### About this exercise
Search the entries for the word "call". Copy each line in which it is found.

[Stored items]
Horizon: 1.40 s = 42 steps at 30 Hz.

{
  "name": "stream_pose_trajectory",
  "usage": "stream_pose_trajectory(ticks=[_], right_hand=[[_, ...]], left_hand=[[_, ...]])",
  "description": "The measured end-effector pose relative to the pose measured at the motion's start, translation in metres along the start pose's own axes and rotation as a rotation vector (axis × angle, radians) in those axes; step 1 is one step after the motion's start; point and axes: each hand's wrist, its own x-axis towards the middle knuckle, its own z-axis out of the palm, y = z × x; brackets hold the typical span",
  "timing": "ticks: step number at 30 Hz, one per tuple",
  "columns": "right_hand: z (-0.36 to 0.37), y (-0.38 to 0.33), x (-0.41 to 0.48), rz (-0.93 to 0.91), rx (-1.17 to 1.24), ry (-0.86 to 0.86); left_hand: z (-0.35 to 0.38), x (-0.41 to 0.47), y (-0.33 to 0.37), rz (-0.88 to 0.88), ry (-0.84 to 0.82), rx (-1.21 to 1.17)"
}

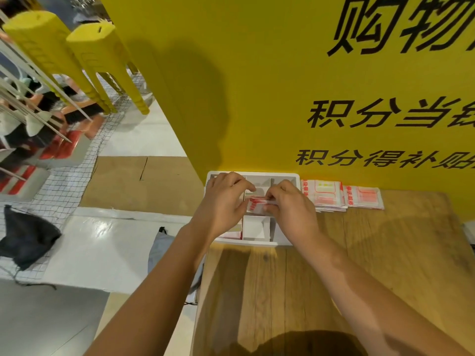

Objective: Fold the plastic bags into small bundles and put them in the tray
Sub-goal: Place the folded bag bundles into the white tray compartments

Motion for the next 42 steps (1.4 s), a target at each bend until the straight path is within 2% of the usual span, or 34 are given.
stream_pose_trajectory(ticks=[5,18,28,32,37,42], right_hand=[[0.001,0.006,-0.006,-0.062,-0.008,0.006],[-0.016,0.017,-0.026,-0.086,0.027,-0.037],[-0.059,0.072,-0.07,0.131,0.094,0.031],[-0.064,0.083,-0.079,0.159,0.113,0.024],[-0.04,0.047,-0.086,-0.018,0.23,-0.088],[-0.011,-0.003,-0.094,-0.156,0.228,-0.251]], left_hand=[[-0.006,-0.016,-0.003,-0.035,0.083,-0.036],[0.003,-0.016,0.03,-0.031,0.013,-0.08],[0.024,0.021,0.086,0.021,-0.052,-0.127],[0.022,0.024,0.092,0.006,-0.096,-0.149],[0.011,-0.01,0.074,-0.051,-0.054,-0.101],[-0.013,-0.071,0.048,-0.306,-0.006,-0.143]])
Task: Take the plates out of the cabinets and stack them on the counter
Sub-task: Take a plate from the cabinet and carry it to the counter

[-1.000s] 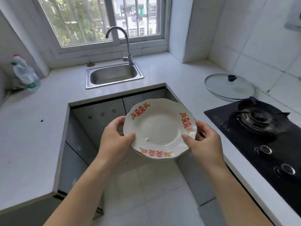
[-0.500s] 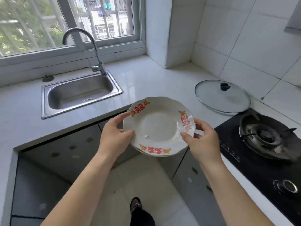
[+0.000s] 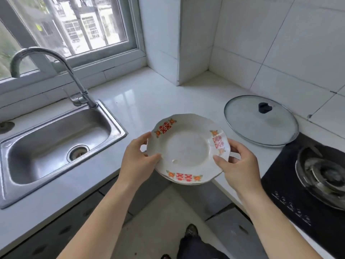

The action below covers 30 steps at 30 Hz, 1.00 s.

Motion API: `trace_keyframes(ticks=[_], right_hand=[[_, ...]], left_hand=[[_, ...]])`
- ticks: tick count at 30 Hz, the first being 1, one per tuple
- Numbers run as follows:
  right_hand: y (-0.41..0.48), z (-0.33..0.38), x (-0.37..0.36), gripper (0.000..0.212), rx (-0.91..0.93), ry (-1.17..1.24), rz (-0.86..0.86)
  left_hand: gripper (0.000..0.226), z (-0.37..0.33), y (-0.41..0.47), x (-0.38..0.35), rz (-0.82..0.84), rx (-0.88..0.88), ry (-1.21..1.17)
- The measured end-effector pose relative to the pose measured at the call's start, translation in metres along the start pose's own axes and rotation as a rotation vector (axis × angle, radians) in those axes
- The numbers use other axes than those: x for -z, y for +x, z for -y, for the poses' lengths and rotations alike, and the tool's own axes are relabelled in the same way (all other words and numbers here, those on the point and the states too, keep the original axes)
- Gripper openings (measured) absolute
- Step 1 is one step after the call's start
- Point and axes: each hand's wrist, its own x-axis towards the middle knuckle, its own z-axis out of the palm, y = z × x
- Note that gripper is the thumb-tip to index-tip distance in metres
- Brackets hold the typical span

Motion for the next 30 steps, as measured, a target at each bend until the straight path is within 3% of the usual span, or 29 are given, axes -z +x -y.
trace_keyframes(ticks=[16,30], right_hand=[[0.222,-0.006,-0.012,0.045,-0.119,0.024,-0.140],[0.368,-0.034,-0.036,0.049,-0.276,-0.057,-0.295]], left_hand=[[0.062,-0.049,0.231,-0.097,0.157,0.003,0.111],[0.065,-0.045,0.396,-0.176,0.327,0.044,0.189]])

### Solved problem
- The measured end-effector pose relative to the pose measured at the call's start, translation in metres along the start pose's own axes and rotation as a rotation vector (axis × angle, radians) in those axes
- Step 1 is one step after the call's start

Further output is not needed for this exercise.